Documentation Audit Answers

Based on deep-dive into the memory project codebase:

✅ Verified Claims

1. Gzip Response Threshold: 1KB (1000 bytes)

  • Location: app_factory.py:401
  • Code: app.add_middleware(GZipMiddleware, minimum_size=1000)
  • Answer: Exactly 1000 bytes (1KB). Responses larger than 1KB are automatically gzipped.

2. Auto-Compression Trigger: Every 15 Messages

  • Locations:
    • routers/v1/message_routes.py:211 - "Summaries are automatically generated every 15 messages"
    • routers/v1/message_routes.py:592 - "short_term: Last 15 messages compressed"
    • services/message_batch_analysis.py:87 - short_term field description
  • Answer: Compression (summarization) is triggered every 15 messages as part of the batch analysis pipeline.
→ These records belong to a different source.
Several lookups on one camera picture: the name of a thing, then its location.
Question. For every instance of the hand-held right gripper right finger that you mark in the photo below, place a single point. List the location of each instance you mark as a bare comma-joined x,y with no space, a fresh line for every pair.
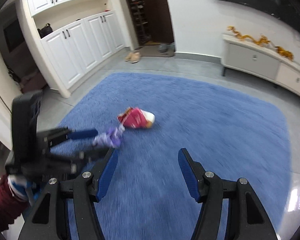
188,175

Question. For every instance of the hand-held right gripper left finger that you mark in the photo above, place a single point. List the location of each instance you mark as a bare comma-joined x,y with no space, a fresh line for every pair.
106,177

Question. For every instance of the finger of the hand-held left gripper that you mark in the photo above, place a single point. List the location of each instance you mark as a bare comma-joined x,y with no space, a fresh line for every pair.
82,134
90,155

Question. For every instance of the purple wrapper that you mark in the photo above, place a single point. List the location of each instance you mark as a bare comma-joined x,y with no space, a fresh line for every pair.
110,136

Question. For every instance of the red snack bag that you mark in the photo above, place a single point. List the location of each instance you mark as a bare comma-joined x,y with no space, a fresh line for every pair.
135,118

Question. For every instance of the person's left forearm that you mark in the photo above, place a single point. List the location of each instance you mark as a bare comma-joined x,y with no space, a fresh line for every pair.
3,202

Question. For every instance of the person's left hand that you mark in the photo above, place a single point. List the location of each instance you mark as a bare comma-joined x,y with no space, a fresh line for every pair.
18,186

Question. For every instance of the blue fluffy rug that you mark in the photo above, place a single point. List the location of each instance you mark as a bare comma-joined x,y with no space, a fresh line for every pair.
190,117

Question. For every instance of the beige slipper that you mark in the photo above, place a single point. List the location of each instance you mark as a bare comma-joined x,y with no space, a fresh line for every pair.
135,57
128,57

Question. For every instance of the dark handbag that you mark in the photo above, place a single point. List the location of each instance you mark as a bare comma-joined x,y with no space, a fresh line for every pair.
45,31

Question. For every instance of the brown doormat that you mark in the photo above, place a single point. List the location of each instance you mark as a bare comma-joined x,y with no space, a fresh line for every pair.
157,53

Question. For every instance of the pair of grey shoes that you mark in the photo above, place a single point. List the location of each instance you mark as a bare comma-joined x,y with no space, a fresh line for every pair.
166,48

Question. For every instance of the dark shoe rack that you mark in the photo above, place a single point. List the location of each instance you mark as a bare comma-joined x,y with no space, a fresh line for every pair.
139,20

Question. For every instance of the white low tv cabinet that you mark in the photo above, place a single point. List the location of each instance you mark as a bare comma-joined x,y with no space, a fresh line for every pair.
252,60

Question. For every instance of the yellow dragon toy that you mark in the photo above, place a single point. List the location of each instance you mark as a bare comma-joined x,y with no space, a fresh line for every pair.
260,40

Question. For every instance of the white wall cabinet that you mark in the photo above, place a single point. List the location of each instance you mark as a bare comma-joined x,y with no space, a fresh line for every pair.
75,47

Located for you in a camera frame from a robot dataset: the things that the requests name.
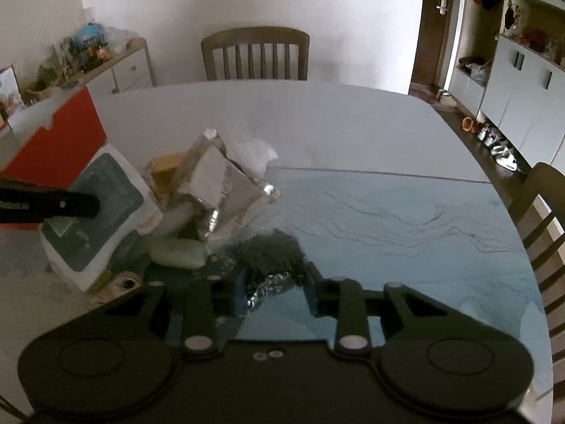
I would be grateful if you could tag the brown wooden door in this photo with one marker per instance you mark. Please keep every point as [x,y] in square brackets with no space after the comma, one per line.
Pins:
[435,39]

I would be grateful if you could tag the clear plastic bag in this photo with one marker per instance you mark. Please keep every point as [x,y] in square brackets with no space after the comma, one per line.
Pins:
[254,154]

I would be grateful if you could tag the wooden slat-back chair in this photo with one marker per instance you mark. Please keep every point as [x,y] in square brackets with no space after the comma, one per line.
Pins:
[540,212]
[256,53]

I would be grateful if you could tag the row of light shoes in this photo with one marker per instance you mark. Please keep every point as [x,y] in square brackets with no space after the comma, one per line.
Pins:
[499,148]

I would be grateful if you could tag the white sideboard cabinet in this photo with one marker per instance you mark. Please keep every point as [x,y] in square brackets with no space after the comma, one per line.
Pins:
[128,68]

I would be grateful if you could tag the beige slippers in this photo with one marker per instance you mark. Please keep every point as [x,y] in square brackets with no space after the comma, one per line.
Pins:
[446,98]

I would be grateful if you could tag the orange shoes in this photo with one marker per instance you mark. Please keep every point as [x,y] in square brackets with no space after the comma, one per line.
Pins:
[469,124]

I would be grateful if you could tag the white wardrobe cabinet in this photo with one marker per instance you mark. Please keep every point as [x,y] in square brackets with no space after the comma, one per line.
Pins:
[521,92]

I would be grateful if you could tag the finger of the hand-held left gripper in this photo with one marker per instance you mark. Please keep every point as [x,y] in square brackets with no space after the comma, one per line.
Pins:
[53,206]

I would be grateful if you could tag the printed carton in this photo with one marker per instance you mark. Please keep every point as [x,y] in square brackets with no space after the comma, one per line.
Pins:
[9,92]

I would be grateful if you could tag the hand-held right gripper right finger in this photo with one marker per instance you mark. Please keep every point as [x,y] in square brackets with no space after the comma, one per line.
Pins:
[311,289]

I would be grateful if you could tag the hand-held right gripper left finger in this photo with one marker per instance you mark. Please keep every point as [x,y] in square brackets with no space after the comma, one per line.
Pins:
[241,289]

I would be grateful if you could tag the red cardboard box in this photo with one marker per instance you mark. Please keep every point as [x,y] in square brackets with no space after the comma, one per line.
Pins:
[53,141]

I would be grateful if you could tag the white packet with green label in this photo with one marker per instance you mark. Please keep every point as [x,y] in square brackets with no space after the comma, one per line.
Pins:
[106,194]

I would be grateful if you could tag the blue globe toy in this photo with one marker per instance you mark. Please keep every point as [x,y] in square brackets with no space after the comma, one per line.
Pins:
[90,35]

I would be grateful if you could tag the dark glittery packet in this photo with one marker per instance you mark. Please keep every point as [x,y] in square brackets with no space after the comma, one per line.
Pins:
[271,251]

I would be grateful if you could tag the doormat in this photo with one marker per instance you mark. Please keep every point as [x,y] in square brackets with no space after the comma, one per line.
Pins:
[423,93]

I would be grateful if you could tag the silver foil packet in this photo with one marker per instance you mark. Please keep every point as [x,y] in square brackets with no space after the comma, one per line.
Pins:
[220,190]

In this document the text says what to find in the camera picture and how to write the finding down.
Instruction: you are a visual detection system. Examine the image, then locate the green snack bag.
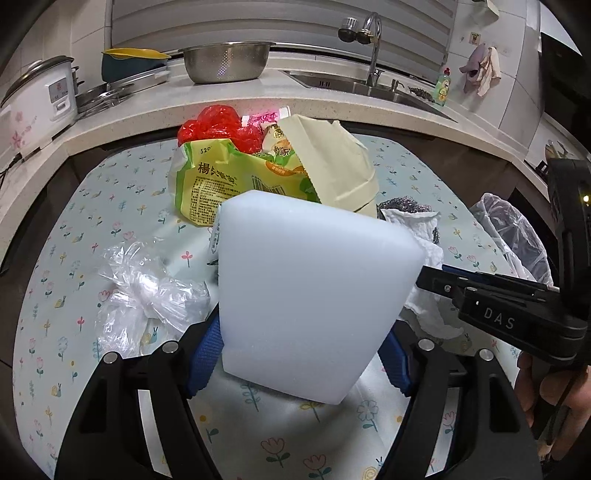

3. Content Types Supported

  • User Confirmation: text, image, PDF, Word documents
  • Not Supported: video, audio
  • Action: Remove any docs claiming video/audio support

4. "Gets Better with Scale" - The Mechanism

  • Location: services/predictive/tier0_builder.py
  • Answer: Behavioral scoring improves with usage through predictive memory.

How It Works:

The predictive memory system uses a three-component scoring formula:

predicted_importance = 0.6 × vector_similarity 
                     + 0.3 × transition_probability 
                     + 0.2 × normalized_hotness

Why it gets better:

  1. More retrieval logs → Better transition matrix (Markov chain transitions)
  2. More usage patterns → Better multi-step probability predictions (3 steps ahead)
  3. More access frequency data → Better hotness normalization
  4. Temporal decay (0.95 exponential decay per day) keeps it fresh while learning from history

Research-backed:

  • Uses 30-day retrieval logs for transition matrix
  • Log1p normalization for hotness (standard in BM25, TF-IDF)
  • Multi-step Markov predictions (3-step lookahead)
  • Exponential time decay prevents stale patterns from dominating

Result: The more you use PAPR, the better it predicts what context you'll need next, leading to:

  • Higher cache hit rates → Lower latency (<150ms when cached)
  • Better predicted_importance scores → More relevant Tier 0 items in sync
  • Smarter context anticipation → Better STaRK benchmark performance

5. Predictive Caching

  • User Confirmation: Mostly internal, but exposed via:
    • /v1/sync/tiers endpoint (Tier 0 predictive items)
    • Python SDK implementation
  • Implementation: Tier0PredictiveBuilder class builds predictive Tier 0 from goals/OKRs + usage patterns

6. Data Isolation

  • User Confirmation: Default isolation per organization + namespace (when set)
  • Enterprise: Full database segregation available (contact sales)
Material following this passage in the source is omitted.